Medellin was finally able to lower the number of homicides in 2019 after a year-long increase, but questions remain about the fate of 294 people who went missing last year.
Of the 388 who were reported missing in 2019, 94 were found alive and 12 were found dead. What happened to the rest is a mystery.
Last week, local police revealed that homicides had dropped from 626 in 2018 to 591 last year, but what does that mean if 294 people are missing in a country where more than 80,000 are missing and feared dead?
Who cares that more than 80,000 families in Colombia are searching for their missing loved ones?

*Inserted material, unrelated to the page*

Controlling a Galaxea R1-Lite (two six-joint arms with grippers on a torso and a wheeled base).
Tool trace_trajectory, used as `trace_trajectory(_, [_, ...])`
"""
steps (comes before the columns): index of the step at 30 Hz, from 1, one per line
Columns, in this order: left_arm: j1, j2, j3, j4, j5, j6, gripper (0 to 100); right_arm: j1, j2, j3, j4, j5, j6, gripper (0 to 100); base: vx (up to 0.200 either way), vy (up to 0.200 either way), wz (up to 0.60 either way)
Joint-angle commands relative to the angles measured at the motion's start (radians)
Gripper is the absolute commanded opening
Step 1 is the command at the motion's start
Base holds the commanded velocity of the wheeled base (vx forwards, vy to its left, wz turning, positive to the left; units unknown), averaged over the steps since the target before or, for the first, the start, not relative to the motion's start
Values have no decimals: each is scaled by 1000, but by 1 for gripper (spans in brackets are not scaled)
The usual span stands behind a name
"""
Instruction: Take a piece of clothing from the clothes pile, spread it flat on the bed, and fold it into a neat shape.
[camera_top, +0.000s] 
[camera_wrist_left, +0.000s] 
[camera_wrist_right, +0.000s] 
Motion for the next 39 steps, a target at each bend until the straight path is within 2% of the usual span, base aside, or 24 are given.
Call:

Medellin’s sinister fixation with public appearances
For years, Colombia’s second largest city used its dropping homicide rates to rid itself of the old stigma of being the homicide capital of the world and promote itself as a city that had been transformed.
This worked until the country’s war crimes tribunal found that authorities consistently had been hiding murdered victims of forced disappearance in one of the most sinister forms of fraud imaginable.
Now the city is suspected of being the largest mass grave of Latin America and will likely have to retroactively adjust its reported homicide rates if its missing persons are identified.
Medellin could be Latin America’s largest mass grave, Colombia’s war crimes tribunal finds out
No celebration this year
Instead of celebrating the dropping homicides reported by former Mayor Federico Gutierrez, incoming mayor Daniel Quintero attended a silent protest in solidarity with the families whose loved ones disappeared.
Unlike Gutierrez, Quintero is a supporter of Colombia’s peace process and the transitional justice system that is supposed to clarify what happened with Medellin’s missing residents.
Friday’s protest, called “We Want You Home,” was the first in which the families of the nine men and three women who have been reported missing so far this year were accompanied by authorities instead of ignored.